Records from a data source
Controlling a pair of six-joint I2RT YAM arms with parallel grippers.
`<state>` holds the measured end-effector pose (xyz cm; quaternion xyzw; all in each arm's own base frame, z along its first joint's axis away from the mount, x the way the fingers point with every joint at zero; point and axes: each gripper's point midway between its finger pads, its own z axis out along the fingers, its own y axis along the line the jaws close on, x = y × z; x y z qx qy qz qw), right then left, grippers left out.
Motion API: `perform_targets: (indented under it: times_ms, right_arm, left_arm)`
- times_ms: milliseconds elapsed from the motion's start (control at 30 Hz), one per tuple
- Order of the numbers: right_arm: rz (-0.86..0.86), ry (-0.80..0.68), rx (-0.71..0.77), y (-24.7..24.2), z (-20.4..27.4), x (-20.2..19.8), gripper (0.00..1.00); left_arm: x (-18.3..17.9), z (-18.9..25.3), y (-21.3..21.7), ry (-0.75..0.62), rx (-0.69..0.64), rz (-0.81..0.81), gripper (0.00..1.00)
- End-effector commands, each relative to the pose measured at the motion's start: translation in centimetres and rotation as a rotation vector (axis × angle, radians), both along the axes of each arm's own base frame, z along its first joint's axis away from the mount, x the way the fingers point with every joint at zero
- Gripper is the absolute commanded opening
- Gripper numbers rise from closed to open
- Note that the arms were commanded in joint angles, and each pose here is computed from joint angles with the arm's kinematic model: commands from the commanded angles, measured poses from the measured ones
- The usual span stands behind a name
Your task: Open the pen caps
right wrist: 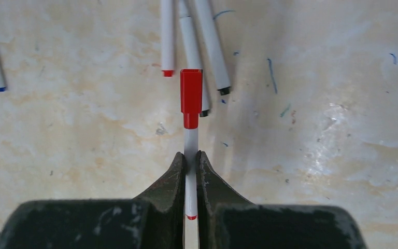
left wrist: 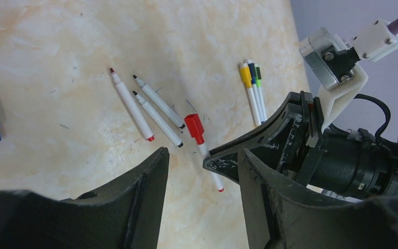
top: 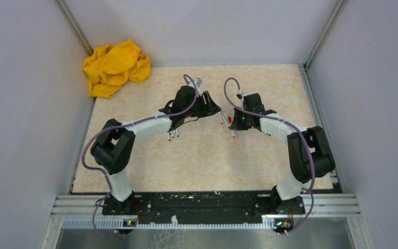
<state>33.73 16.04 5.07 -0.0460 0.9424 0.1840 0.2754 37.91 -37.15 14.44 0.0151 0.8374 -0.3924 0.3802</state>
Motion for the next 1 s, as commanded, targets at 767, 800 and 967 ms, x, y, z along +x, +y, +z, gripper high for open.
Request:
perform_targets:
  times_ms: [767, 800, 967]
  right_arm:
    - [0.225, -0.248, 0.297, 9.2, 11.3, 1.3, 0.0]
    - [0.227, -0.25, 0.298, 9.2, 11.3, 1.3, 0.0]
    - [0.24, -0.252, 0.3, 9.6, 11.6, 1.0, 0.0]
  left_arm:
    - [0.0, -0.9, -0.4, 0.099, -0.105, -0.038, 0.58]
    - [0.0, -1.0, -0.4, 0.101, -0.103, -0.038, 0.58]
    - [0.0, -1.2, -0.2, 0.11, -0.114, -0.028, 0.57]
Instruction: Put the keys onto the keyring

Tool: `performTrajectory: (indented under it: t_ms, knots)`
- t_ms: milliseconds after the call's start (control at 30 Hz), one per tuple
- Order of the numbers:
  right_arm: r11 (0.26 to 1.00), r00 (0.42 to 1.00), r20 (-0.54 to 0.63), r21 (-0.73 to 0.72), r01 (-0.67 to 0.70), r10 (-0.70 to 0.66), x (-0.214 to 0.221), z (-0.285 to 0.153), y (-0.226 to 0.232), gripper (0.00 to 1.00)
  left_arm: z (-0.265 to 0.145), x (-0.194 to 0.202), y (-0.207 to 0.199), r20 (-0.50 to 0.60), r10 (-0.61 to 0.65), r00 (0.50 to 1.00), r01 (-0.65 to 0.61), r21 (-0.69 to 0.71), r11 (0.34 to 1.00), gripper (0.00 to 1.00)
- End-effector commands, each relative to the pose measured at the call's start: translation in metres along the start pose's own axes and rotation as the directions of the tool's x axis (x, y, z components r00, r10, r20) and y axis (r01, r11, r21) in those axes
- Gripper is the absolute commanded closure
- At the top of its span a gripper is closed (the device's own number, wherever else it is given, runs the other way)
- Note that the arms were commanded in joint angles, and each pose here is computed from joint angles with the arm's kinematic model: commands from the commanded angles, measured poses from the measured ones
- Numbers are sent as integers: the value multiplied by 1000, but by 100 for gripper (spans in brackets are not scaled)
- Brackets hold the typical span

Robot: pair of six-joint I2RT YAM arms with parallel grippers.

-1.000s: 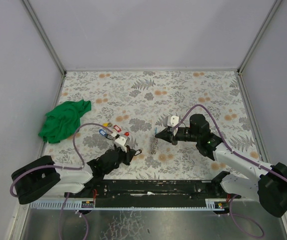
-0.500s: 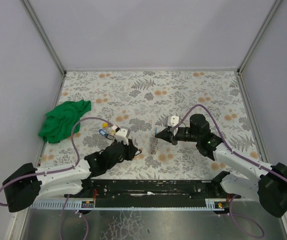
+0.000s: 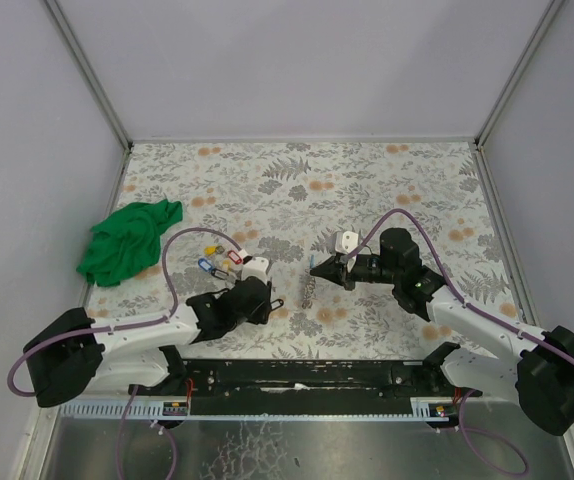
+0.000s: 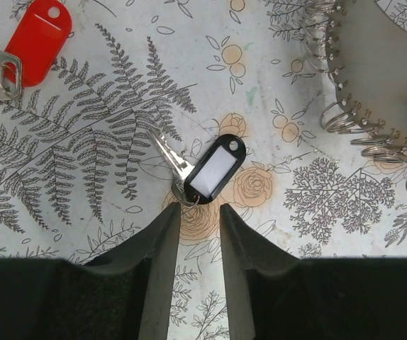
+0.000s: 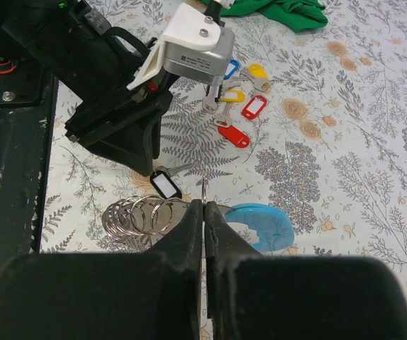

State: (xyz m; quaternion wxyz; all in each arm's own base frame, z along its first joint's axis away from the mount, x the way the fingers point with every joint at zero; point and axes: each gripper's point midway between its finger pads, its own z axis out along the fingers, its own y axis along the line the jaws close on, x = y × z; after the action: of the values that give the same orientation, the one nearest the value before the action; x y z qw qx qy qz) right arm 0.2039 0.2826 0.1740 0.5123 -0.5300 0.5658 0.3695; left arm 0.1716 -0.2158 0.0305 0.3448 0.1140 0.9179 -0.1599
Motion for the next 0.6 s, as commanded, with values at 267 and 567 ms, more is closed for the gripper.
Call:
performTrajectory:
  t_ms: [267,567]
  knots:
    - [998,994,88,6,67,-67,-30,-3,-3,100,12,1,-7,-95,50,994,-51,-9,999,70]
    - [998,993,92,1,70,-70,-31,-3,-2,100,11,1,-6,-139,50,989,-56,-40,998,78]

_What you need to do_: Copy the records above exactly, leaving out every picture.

_Answer to the problem_:
Controlling a pair of six-joint I2RT YAM arms with parallel grippers.
`<state>` holds the measured end-effector pose (xyz cm; quaternion xyzw; all in each arm's own base frame, z along its first joint's axis away from the mount, x the way the fingers point with every joint at zero; point and axes: each gripper's point midway between its finger pads, its own z axis out along the fingers, its own y axis along the line the jaws close on, x = y × z; x y z qx qy qz qw), right then left, grippers left out.
Motion API: `perform_targets: (indented under it: times_ms, right_arm, left_arm)`
- times_ms: milliseconds elapsed from the motion's start (control at 30 Hz), one per tuple
- Order of the numbers: right_arm: rz (-0.86..0.86), ry (-0.80..0.68), rx (-0.71..0.77), y (-24.7..24.2), z (-20.4..27.4), x (-20.2..19.8), gripper (0.00..1.00); left_arm: x (-18.3..17.9), z (-18.9..25.3), y (-21.3..21.7), ry (-0.75..0.62), rx (-0.69..0.64), rz (-0.81..0.81), gripper (0.00..1.00)
- End-effector commands, each relative to the pose measured at the motion's start: translation in centimetres and rotation as a rotation vector (axis × angle, radians), both along the axes of each arm's own base frame, z along its first joint's axis away from the mount, x the way the fingers point with every joint at zero
- Gripper is the absolute commanded opening
- Gripper numbers rise from closed to open
- Note that the arms were commanded in joint angles, and each pose here is computed from joint angles with the arm's kinematic model: commands from the commanded angles, measured poses from the measured ones
- The usual span stands behind a name
Your task: Open the pen caps
right wrist: 
left wrist: 
top: 
<state>33.73 16.04 5.07 -0.0460 0.9424 0.1840 0.2754 37.91 -37.15 14.44 0.0151 0.8374 -0.3924 0.3802</state>
Motion for the next 1 s, as commanded, targets at 767, 800 and 967 ms, x, y, z along +x, +y, +z, gripper high for open.
Request:
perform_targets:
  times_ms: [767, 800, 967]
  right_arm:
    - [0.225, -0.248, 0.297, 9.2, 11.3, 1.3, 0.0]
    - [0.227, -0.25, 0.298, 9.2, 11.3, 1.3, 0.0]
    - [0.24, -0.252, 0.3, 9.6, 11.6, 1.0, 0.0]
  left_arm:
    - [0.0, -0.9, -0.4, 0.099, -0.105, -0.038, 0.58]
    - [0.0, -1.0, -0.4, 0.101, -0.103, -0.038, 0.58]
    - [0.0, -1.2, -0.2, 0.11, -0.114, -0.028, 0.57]
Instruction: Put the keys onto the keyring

Tool: `performTrajectory: (indented under it: t_ms, knots)`
- t_ms: milliseconds after the call's start (control at 30 Hz), one per tuple
- Order of the numbers:
  right_arm: r11 (0.26 to 1.00), r00 (0.42 to 1.00), r20 (-0.54 to 0.63), r21 (-0.73 to 0.72), r01 (-0.67 to 0.70), r10 (-0.70 to 0.66), x (-0.214 to 0.221), z (-0.285 to 0.153), y (-0.226 to 0.232), gripper (0.00 to 1.00)
  left_arm: z (-0.265 to 0.145), x (-0.194 to 0.202), y (-0.207 to 0.199), r20 (-0.50 to 0.60), r10 (-0.61 to 0.65), r00 (0.50 to 1.00), r01 (-0.65 to 0.61), r21 (-0.69 to 0.71), r11 (0.34 to 1.00), gripper (0.00 to 1.00)
- End-effector commands, each relative to the pose measured at the call's start: translation in metres along the start pose's own axes and rotation as the directions of the tool's x axis (x, y, z components r00, r10, r20) and y axis (r01, r11, r21) in those axes
- Gripper is the absolute commanded closure
- At the top of its span a gripper is closed (the device's own number, wherever else it is given, runs the other way)
- Note that the arms were commanded in joint angles, and each pose here is computed from joint angles with the arm's kinematic model: commands from the commanded angles, measured poses from the measured ones
- Numbers are sent as integers: the value multiplied by 1000, but by 100 for gripper (spans in brackets are not scaled)
- Brackets hold the typical span

Robot: pair of six-joint I2RT YAM arms with parallel grippers.

-1.000s: 
-0.500s: 
+0.000s: 
+0.000s: 
+0.000s: 

State: (xyz m; quaternion wxyz; all in each arm's own base frame, z along its first joint's axis away from the mount, x the way the fingers point with every joint at zero; point and axes: each gripper's point midway between its finger pads, its own z axis out along the fingers, its own y axis along the line the jaws close on, x = y × z; after the action: of the values that give the same orientation, the one nearest the value before the action; x y z qw qx qy qz) right arm 0.2039 0.2826 0.1740 0.5123 -0.5300 0.5658 0.3695; left arm 0.1716 -0.2158 0.0305 0.3448 0.1140 0.9179 -0.1599
Motion for the next 0.6 s, as commanded, with values at 267 and 567 ms, more is closed for the gripper.
Call:
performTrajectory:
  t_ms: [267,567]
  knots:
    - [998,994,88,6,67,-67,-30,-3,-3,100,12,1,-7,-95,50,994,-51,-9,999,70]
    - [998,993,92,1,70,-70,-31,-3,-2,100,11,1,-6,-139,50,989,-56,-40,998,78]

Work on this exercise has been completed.